### SUPPLIED INFORMATION

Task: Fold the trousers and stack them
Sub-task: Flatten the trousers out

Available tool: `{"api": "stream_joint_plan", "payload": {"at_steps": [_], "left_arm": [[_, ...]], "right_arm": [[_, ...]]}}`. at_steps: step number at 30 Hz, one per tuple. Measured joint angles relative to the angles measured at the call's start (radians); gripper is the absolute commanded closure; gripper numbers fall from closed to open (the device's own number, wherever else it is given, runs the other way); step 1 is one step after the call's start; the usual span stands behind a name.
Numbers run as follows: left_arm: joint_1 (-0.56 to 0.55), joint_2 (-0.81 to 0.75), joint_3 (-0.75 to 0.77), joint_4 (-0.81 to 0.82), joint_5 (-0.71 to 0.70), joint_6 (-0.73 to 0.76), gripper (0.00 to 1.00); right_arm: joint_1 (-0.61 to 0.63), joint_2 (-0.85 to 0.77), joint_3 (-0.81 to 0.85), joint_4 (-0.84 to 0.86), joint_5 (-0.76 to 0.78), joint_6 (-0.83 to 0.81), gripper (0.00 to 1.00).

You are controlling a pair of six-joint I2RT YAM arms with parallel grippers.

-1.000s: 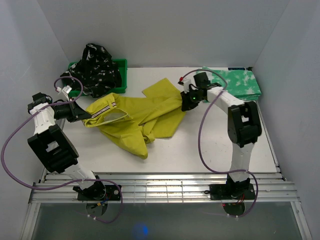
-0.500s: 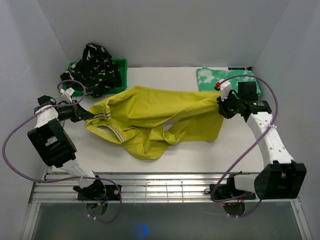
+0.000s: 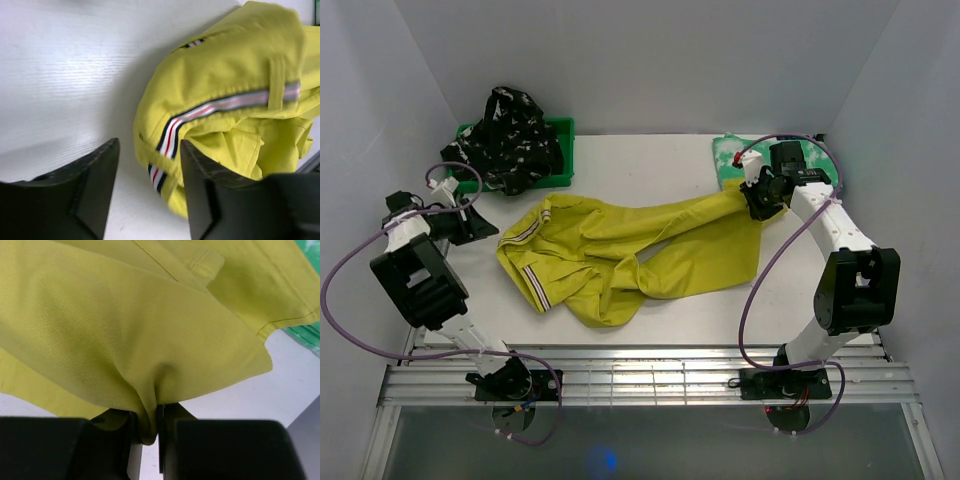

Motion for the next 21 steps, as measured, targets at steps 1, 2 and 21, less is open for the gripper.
{"api": "stream_joint_plan", "payload": {"at_steps": [1, 2, 21], "left_arm": [[0.011, -0.025, 0.007, 0.002, -0.004, -0.002, 0.19], [0.021, -0.05, 0.021, -0.002, -0.005, 0.005, 0.18], [-0.121, -0.275, -0.192, -0.341, -0.108, 0.121, 0.02]], "right_arm": [[0.003, 0.0, 0.007, 0.0, 0.014, -0.004, 0.92], [0.004, 0.0, 0.011, -0.003, 0.03, -0.008, 0.92], [0.005, 0.001, -0.016, -0.075, 0.201, -0.058, 0.92]]}}
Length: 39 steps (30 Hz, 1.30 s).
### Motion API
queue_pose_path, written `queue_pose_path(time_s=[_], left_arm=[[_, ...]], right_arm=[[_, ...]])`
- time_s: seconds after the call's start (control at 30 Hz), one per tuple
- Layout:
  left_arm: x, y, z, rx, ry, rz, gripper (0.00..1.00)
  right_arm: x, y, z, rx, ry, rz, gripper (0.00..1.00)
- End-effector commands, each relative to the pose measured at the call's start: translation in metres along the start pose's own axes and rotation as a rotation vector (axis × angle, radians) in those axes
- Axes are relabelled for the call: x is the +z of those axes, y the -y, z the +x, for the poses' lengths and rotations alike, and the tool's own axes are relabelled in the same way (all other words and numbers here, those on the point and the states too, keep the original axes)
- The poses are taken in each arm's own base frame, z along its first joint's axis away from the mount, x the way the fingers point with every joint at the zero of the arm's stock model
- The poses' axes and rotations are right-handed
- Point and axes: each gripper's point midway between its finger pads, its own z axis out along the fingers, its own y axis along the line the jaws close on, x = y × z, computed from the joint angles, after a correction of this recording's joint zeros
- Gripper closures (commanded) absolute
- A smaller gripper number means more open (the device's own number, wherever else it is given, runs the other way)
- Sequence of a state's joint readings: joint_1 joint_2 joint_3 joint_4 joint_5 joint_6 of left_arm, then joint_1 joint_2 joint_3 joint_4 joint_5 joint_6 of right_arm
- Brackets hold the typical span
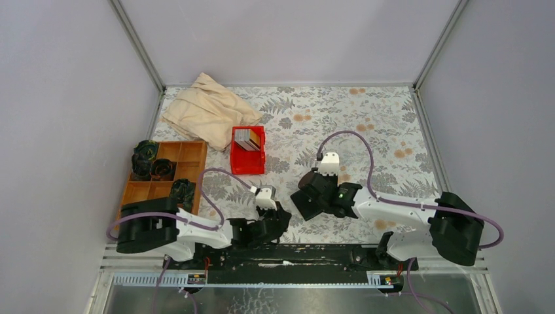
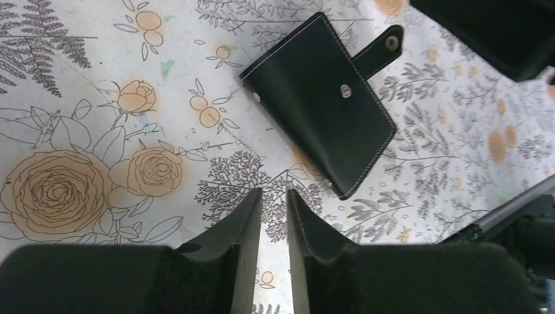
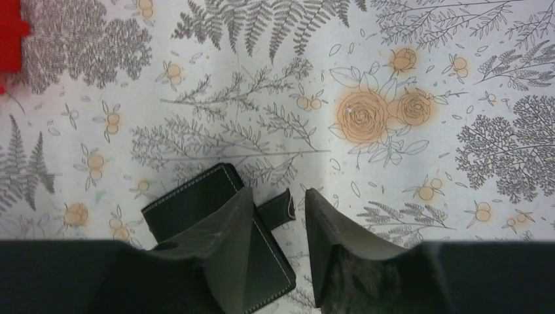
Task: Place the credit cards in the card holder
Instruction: Open the card holder at the center of the board.
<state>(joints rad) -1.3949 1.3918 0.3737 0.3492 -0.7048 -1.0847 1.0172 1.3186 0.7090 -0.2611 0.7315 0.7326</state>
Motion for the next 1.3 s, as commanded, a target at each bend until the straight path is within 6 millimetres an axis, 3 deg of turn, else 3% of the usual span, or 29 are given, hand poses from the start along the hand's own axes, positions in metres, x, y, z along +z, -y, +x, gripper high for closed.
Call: queue_pose_path(time_s=[0.0,0.17,0.2,0.5,0.77,1.27], left_arm=[[0.006,-0.001,0.003,0.007,0.019,-0.041,0.74],[0.013,-0.002,0.010,0.017,0.007,-0.061,0.77],[0.014,-0.001,0.011,0.018,0.007,-0.064,0.77],[0.026,-0.004,0.017,0.029,0.003,-0.111,0.77],[0.037,-0.013,0.017,0.000,-0.007,-0.130,0.77],[0.052,-0.026,0.001,-0.047,0.006,-0.143,0.76]], right_arm=[[-0.018,0.003,-0.002,0.009,0.021,0.021,0.64],[-0.024,0.003,0.029,0.009,-0.030,0.010,0.99],[-0.025,0.003,0.035,0.009,-0.041,0.010,1.00],[-0.035,0.003,0.076,-0.005,-0.103,-0.005,1.00],[-0.030,-0.005,0.101,-0.019,-0.157,-0.024,1.00],[-0.026,-0.025,0.102,-0.037,-0.165,-0.070,1.00]])
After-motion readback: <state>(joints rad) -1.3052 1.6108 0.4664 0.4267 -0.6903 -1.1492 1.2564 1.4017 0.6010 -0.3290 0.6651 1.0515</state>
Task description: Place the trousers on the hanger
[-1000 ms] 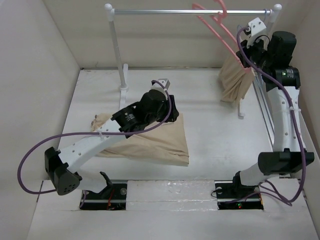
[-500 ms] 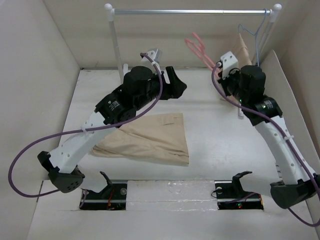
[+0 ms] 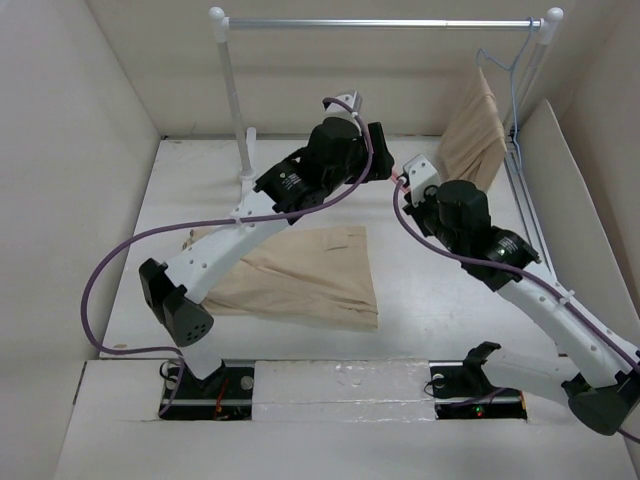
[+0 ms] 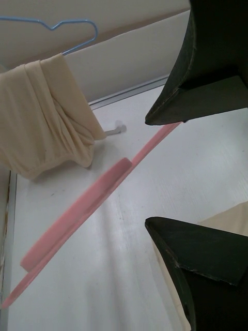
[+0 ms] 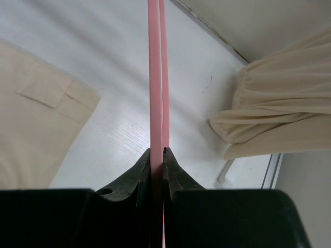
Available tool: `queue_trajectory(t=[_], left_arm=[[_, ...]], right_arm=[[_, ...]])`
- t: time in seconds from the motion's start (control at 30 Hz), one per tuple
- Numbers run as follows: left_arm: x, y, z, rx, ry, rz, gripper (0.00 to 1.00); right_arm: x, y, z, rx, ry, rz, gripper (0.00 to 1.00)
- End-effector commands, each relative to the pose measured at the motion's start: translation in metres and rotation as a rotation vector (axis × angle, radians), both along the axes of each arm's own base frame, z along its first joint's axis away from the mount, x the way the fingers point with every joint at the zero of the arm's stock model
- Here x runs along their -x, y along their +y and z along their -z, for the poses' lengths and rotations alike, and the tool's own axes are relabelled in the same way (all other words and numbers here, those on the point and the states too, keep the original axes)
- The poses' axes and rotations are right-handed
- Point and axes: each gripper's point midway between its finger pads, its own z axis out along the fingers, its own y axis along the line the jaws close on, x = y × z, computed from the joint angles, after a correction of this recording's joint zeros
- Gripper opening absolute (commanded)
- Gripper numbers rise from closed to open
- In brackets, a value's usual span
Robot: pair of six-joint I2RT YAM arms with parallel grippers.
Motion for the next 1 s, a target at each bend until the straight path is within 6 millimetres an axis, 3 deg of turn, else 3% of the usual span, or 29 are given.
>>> queue_trajectory(t=[0.0, 0.13, 0.53, 0.6, 0.63, 0.67, 0.73, 0.8, 0.87, 0.9, 0.97], left_arm=[[-0.007, 0.009, -0.041, 0.081, -0.082, -0.062, 0.68], [-0.017, 0.015, -0.024, 0.035, -0.067, -0.121, 0.67], [-0.037, 0.012, -0.005, -0.018, -0.074, -0.188, 0.57], [-0.037, 0.012, -0.002, -0.027, -0.074, -0.186, 0.48], [-0.037, 0.012, 0.003, -0.037, -0.067, -0.186, 0.30], [-0.037, 0.012, 0.003, -0.037, -0.067, -0.186, 0.30], [-0.035, 0.014, 0.006, -0.040, -0.062, -0.187, 0.12], [-0.035, 0.016, 0.010, -0.047, -0.057, -0.192, 0.03], [-0.033, 0.018, 0.018, -0.061, -0.046, -0.194, 0.00], [-0.032, 0.020, 0.018, -0.059, -0.046, -0.194, 0.00], [-0.029, 0.023, 0.027, -0.068, -0.036, -0.197, 0.00]], right_arm=[[0.000, 0.004, -0.013, -0.056, -0.045, 0.048, 0.00], [0.006, 0.007, -0.009, -0.067, -0.040, 0.046, 0.00], [0.025, 0.037, 0.002, -0.007, -0.014, 0.026, 0.00], [0.027, 0.039, 0.006, 0.015, -0.006, 0.034, 0.00], [0.030, 0.041, 0.010, 0.034, 0.006, 0.051, 0.00], [0.031, 0.040, 0.010, 0.040, 0.010, 0.051, 0.00], [0.035, 0.046, 0.017, 0.064, 0.027, 0.048, 0.00], [0.039, 0.043, 0.021, 0.079, 0.031, 0.074, 0.00], [0.046, 0.045, 0.024, 0.083, 0.030, 0.082, 0.00], [0.047, 0.043, 0.028, 0.085, 0.039, 0.086, 0.05], [0.054, 0.044, 0.036, 0.096, 0.075, 0.063, 0.25]])
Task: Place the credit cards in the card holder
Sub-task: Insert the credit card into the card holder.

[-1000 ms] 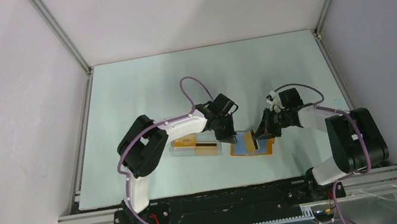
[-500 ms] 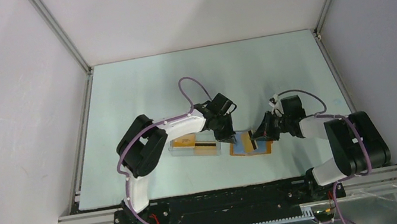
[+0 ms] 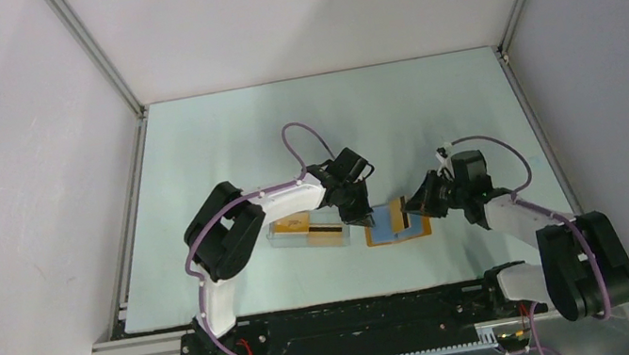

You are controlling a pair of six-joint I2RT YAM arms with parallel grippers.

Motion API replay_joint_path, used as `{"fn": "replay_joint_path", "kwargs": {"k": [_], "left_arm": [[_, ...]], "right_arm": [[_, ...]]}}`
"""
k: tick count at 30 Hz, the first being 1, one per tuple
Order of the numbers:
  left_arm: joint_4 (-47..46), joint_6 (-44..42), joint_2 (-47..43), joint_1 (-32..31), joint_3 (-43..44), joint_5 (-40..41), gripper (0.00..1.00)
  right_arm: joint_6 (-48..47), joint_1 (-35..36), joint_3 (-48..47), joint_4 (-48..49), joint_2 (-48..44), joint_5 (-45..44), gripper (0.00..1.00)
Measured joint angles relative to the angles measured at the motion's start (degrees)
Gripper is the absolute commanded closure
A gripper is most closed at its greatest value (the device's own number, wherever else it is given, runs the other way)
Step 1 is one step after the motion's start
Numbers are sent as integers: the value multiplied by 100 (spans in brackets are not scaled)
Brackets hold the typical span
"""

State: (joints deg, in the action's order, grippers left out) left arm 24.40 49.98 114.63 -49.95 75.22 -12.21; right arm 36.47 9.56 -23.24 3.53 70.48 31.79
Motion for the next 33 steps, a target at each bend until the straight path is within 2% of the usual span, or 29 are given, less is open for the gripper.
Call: {"fn": "replay_joint_path", "kwargs": {"k": [18, 24, 33], "left_arm": [[13, 15, -2, 0, -2, -13, 96], [11, 13, -2, 0, -2, -15, 96], [9, 13, -2, 0, -4, -22, 97]], "right_arm": [[417, 297, 374, 1178, 501, -238, 100], [348, 282, 396, 1078, 376, -227, 100], [118, -105, 313, 667, 273, -160, 100]]}}
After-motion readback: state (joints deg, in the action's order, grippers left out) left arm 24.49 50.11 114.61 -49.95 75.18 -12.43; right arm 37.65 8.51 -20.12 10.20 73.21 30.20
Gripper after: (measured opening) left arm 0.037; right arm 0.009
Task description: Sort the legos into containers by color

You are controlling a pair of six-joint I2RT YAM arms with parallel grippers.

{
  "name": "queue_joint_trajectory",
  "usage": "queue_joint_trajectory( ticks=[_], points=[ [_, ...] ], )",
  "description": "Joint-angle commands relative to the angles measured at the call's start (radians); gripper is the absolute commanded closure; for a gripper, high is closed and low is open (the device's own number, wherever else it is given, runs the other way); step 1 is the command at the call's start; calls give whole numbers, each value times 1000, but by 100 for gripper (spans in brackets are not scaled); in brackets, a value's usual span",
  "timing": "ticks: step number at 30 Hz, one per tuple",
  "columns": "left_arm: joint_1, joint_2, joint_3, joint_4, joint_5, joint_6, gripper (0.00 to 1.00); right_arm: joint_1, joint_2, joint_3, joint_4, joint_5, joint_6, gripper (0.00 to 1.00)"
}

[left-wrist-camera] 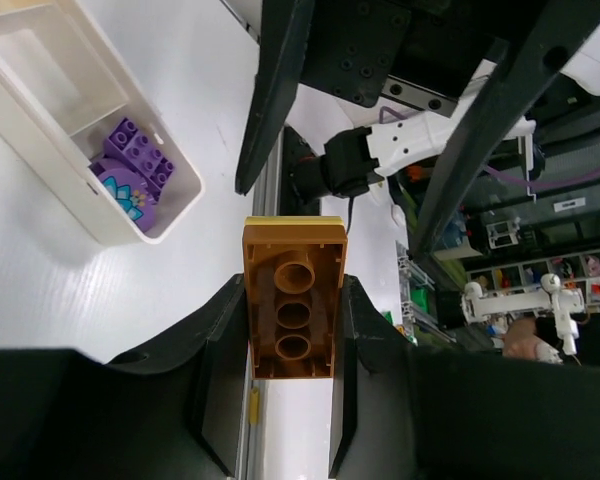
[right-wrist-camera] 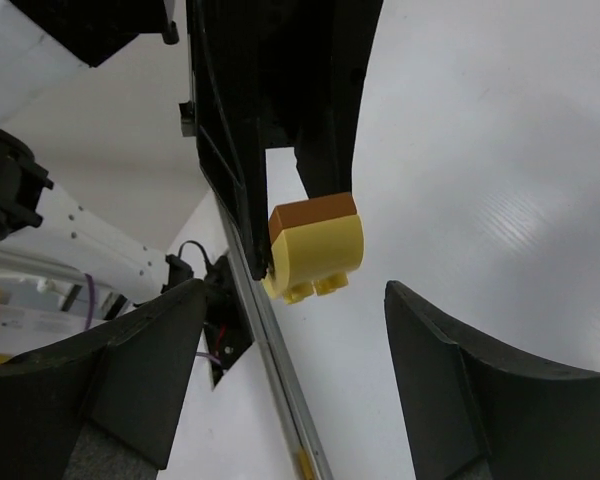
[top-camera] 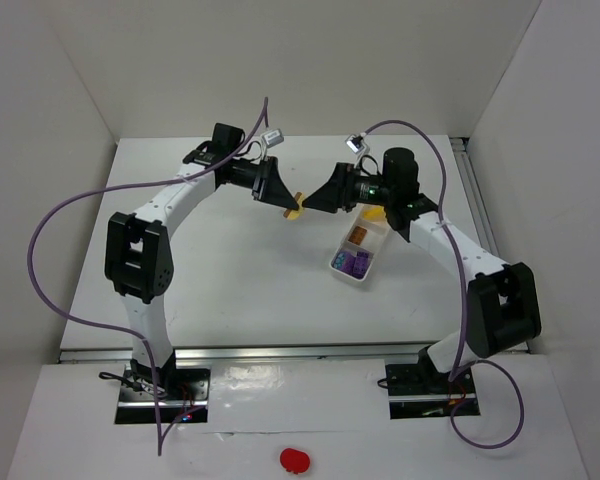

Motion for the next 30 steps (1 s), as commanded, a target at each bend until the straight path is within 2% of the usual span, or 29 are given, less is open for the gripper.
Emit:
queue_joint_trajectory(
  ticks=[1, 9, 15, 20, 21, 22, 23, 24, 26, 28, 29, 30],
  points=[
    [1, -27, -6, 32, 96, 46, 100, -12, 18, -9, 159, -60, 76, 22],
    [1, -47, -6, 50, 114, 46, 100, -12, 70, -27, 232, -101, 142, 32],
    [1, -47, -6, 50, 114, 46, 100, -12, 93, -62, 378, -167, 239, 48],
    [1, -47, -6, 59, 96, 37, 100, -12, 93, -72, 375, -190, 244, 75],
    [1, -47, -6, 59, 87, 28, 100, -12, 84, -72, 358, -169, 244, 85],
    [1, -47, -6, 59, 65, 14, 96, -12, 73, -72, 309, -140, 210, 87],
    [1, -47, 3, 59, 65, 14, 86, -12, 73, -72, 285, -139, 195, 88],
    [1, -47, 3, 59, 65, 14, 67, -12, 59, -72, 269, -112, 182, 89],
    [1, -47, 3, 59, 65, 5, 50, -12, 47, -72, 228, -100, 152, 90],
    [1, -47, 3, 59, 65, 5, 45, -12, 38, -62, 218, -89, 141, 90],
    [1, -47, 3, 59, 65, 5, 45, -12, 38, -62, 218, -89, 141, 90],
    [1, -37, 3, 59, 65, 5, 50, -21, 38, -62, 218, -89, 141, 90]
  ],
)
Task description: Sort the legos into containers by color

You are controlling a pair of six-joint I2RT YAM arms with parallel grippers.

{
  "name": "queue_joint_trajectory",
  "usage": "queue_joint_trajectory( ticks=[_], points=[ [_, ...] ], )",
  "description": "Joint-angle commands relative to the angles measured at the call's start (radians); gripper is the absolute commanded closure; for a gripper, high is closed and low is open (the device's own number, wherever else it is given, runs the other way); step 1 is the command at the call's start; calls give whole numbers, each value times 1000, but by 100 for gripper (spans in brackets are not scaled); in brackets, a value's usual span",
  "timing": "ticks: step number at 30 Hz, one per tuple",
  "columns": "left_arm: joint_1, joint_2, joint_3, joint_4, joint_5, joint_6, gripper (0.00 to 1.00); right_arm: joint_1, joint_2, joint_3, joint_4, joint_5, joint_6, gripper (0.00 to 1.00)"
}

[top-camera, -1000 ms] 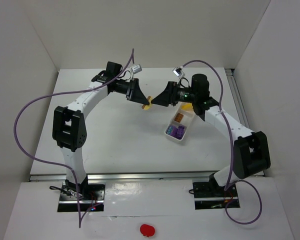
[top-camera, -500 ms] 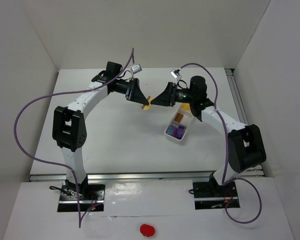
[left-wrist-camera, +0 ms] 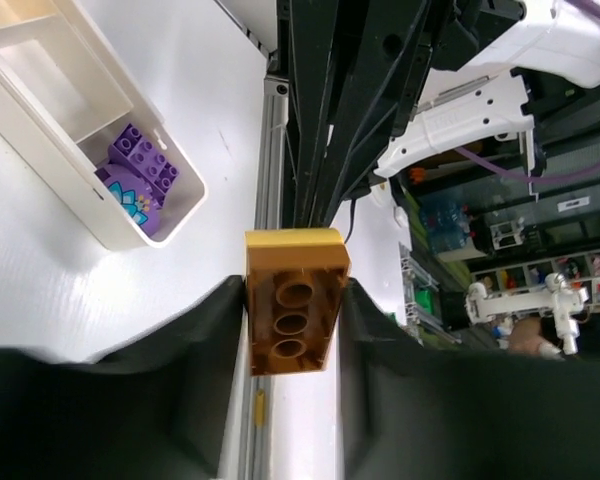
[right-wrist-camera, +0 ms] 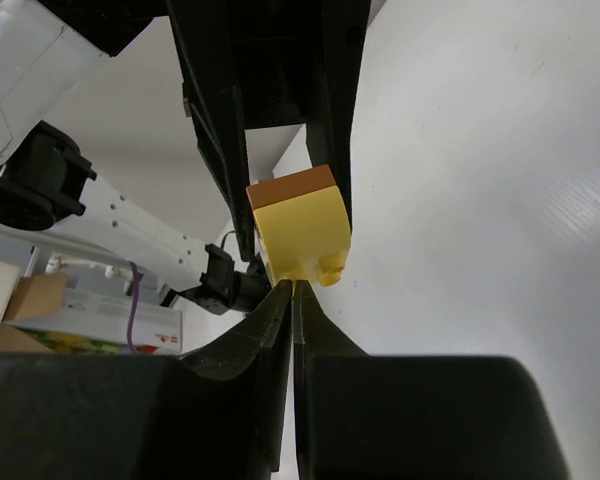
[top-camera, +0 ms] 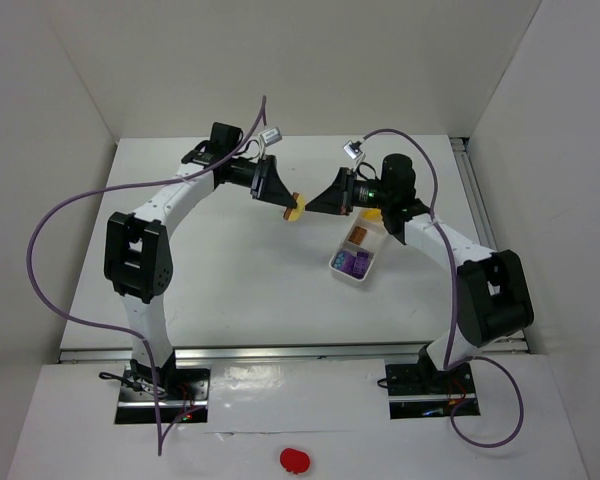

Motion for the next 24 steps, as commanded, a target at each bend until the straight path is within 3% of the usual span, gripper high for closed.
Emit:
queue_joint_trajectory(
  ticks=[1, 3, 9, 11, 14, 15, 20, 24],
  points=[
    [-3, -36, 12, 29, 59, 10, 62, -7, -44, 9, -26, 26, -40, 90],
    [-3, -36, 12, 29, 59, 10, 99, -7, -44, 9, -26, 26, -40, 88],
    [-3, -36, 12, 29, 59, 10, 100, -7, -35, 18, -26, 26, -40, 82],
    [-3, -36, 12, 29, 59, 20, 100, -7, -35, 18, -26, 26, -40, 65],
    [-3, -36, 12, 29, 59, 20, 100, -7, -44, 27, -28, 26, -53, 29],
    [-3, -36, 12, 29, 59, 20, 100, -7, -44, 27, -28, 17, -53, 26],
    [-3, -27, 12, 29, 69, 20, 100, -7, -35, 27, 4, 6, -53, 22],
    [-3, -27, 12, 29, 79, 20, 100, -7, -13, 45, 56, -12, -27, 29]
  ],
)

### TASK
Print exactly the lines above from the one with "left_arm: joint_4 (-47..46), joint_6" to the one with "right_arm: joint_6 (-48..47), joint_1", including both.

### ANSWER BOX
  left_arm: joint_4 (-47..46), joint_6 (-44..42), joint_2 (-47..43), joint_1 (-32..31), joint_3 (-43..44), joint_5 (-40..41), gripper (0.00..1.00)
  right_arm: joint_6 (-48..47), joint_1 (-35..36), joint_3 (-48..47), joint_4 (-48..49), joint_2 (-48..44), joint_5 (-45..44), gripper (0.00..1.00)

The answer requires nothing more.